- Task brief
In the material below, find the line with "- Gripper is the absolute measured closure" and the line with "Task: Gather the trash", then output those two lines and every line between them, exactly.

=======

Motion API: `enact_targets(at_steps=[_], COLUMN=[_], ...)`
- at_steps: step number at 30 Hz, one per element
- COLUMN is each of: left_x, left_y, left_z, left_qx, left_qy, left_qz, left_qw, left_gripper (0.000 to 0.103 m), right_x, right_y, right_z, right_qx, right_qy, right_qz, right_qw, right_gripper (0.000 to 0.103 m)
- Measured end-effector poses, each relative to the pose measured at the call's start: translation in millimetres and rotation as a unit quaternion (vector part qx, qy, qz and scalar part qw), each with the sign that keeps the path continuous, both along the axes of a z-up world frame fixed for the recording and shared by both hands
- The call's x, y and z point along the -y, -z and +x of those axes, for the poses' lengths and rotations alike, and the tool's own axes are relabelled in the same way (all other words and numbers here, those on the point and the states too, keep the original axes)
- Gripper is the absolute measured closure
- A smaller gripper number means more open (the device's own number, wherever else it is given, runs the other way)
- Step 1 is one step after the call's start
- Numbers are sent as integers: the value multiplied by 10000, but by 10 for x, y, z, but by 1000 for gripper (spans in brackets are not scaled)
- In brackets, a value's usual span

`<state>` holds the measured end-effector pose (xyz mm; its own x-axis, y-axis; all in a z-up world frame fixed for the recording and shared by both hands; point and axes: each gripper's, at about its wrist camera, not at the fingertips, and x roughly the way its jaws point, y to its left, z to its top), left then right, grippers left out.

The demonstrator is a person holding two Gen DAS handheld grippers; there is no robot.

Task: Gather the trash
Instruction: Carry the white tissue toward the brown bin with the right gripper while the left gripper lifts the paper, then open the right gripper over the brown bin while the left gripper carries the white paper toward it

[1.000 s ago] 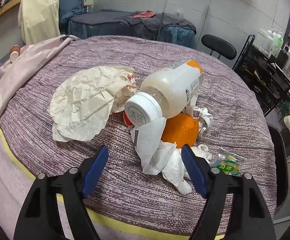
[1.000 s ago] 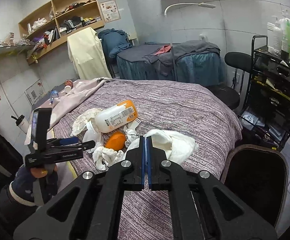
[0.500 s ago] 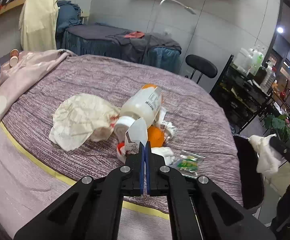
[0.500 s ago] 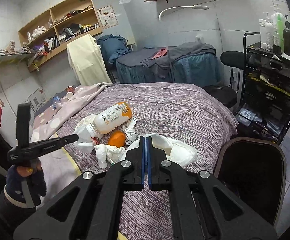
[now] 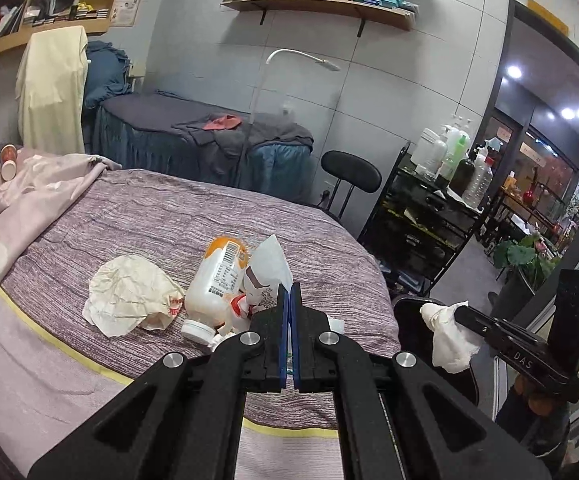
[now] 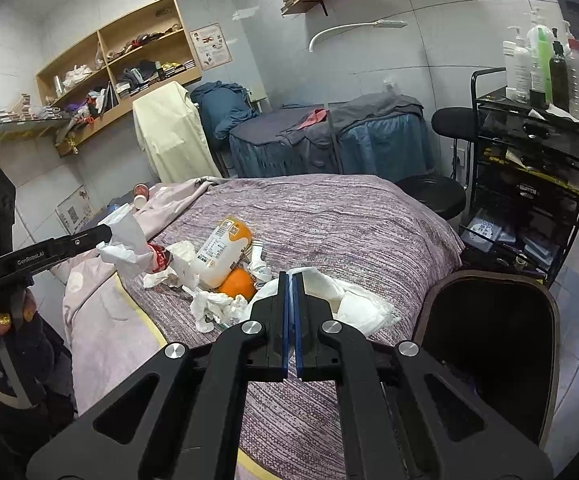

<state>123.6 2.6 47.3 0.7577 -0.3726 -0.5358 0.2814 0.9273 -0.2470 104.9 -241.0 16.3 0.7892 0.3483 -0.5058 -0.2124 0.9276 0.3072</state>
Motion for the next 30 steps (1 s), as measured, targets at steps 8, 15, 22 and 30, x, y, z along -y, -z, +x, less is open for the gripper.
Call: enact_targets(at_steps=[8,15,22,30], left_x=[432,974,1466,1901], left_y=[-8,10,100,204], left_z=[-34,-21,30,59], left_qx=[-2,28,-74,-230], left_qy=[576,1144,1608,1958], left_qz=[-77,-17,37,135], left_qw=[9983,9934,9870,9803], left_gripper=[101,101,101,101], right_x=[399,845,1153,1264], right_y=[44,224,605,1106], right_z=[-173,-260,-264,-202], right_qx=[-35,-297,-781,-1325], right_qy=[496,1063,1435,1702], right_qz=[49,81,162,176], right_qw=[9988,9939,9864,9763], right_gripper=[100,100,100,100])
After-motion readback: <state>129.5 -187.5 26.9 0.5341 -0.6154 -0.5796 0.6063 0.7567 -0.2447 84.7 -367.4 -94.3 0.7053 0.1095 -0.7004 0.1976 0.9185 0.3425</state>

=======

- Problem solution
- Gripper is the absolute measured closure
- A smaller gripper number means more open (the device's own number, wherever else it is given, runs the other way)
- Step 1 is one step after the call's start
- Numbers are sent as integers: the value multiplied by 10000, but by 10 for x, y, z, but by 1000 for gripper (spans in brackets are not scaled)
- In brackets, a value's usual span

`<state>` holds the measured end-effector pose (xyz mm; its own x-axis, y-axis; all in a z-up world frame fixed for the recording and shared by both hands; point and axes: each gripper's, at about its wrist camera, not at the fingertips, and x roughly the way its jaws point, y to its left, z to its top), left then right, grippers left out.

The demonstrator is a person holding two Gen DAS handheld grippers; there is no robot.

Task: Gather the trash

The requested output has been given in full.